Quality Improvement Opportunities in Caring for Patients with Nonepileptic Seizures

1Behavioral Health Services, Cheyenne Regional Medical Center, Cheyenne, WY 82001, USA
2Department of Psychiatry, Geisel School of Medicine at Dartmouth College, Dartmouth-Hitchcock Medical Center, Lebanon, NH 03756, USA
3Department of Neurology, Dartmouth-Hitchcock Medical Center, Lebanon, NH 03756, USA

Received 7 June 2014; Revised 28 August 2014; Accepted 4 September 2014; Published 9 September 2014

Academic Editor: Alexander McGirr

Copyright © 2014 Jasper J. Chen et al. This is an open access article distributed under the Creative Commons Attribution License, which permits unrestricted use, distribution, and reproduction in any medium, provided the original work is properly cited.

Abstract

Background. Patients with nonepileptic seizures (NES) are challenging to treat for myriad reasons. Often patients may be misdiagnosed with having epilepsy and then may suffer unintended consequences of treatment side effects with antiepileptic medication. In addition, patients may be maligned by health care providers due to a lack of ownership by both psychiatrists and neurologists and a dearth of dedicated professionals who are able to effectively treat and reduce severity and frequency of symptoms. Aims of Case Report. Many psychiatrists and neurologists are unaware of the extent of the barriers to care faced by patients with NES (PWNES) and the degree of perception of maltreatment or lack of therapeutic alliance at various stages of their care, including medical workup, video-EEG monitoring, and follow-up plans.
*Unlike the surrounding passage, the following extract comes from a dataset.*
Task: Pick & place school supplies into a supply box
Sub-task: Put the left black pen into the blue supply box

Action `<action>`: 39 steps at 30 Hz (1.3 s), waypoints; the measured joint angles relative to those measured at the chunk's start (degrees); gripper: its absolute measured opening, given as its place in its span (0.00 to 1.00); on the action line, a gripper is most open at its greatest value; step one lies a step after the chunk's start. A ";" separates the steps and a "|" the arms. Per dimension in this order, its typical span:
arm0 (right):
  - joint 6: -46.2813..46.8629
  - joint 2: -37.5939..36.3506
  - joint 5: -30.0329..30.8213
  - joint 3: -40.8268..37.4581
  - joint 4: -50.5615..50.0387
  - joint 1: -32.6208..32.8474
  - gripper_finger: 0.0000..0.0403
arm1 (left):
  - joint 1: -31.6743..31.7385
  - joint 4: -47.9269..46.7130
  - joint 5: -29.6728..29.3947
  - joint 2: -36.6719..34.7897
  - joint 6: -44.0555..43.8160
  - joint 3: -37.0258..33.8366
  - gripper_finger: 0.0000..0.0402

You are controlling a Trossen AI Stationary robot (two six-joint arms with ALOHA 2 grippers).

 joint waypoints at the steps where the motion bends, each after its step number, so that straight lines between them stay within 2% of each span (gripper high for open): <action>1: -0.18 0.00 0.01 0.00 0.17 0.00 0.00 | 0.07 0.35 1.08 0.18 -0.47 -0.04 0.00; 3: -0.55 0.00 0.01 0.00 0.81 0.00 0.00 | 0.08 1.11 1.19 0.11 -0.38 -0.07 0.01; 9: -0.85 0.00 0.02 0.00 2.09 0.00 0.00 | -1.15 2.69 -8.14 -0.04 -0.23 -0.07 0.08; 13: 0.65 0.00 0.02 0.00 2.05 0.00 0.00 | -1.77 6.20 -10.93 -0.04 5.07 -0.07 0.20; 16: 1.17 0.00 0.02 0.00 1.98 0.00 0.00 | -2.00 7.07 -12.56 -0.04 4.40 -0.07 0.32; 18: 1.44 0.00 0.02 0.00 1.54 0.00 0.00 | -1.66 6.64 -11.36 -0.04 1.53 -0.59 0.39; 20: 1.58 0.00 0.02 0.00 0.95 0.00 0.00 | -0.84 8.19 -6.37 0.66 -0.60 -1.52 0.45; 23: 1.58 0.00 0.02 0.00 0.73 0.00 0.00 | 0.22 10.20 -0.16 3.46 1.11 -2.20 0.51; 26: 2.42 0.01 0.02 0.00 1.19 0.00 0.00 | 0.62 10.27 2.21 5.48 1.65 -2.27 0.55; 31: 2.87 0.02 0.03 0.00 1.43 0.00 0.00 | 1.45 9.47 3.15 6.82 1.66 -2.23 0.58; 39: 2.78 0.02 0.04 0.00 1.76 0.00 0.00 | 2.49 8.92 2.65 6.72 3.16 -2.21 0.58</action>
We present the case of a patient with NES who experienced numerous barriers as well as incoordination to her care despite being offered a breadth of resources and discuss the quality improvement opportunities that may exist to improve care of patients with NES. Conclusion. No known literature has documented the extensive barriers to care of PWNES in parallel to quality improvement opportunities for improving their care. We endeavor to contribute to the overall formulation and development of a clinical care pathway for PWNES.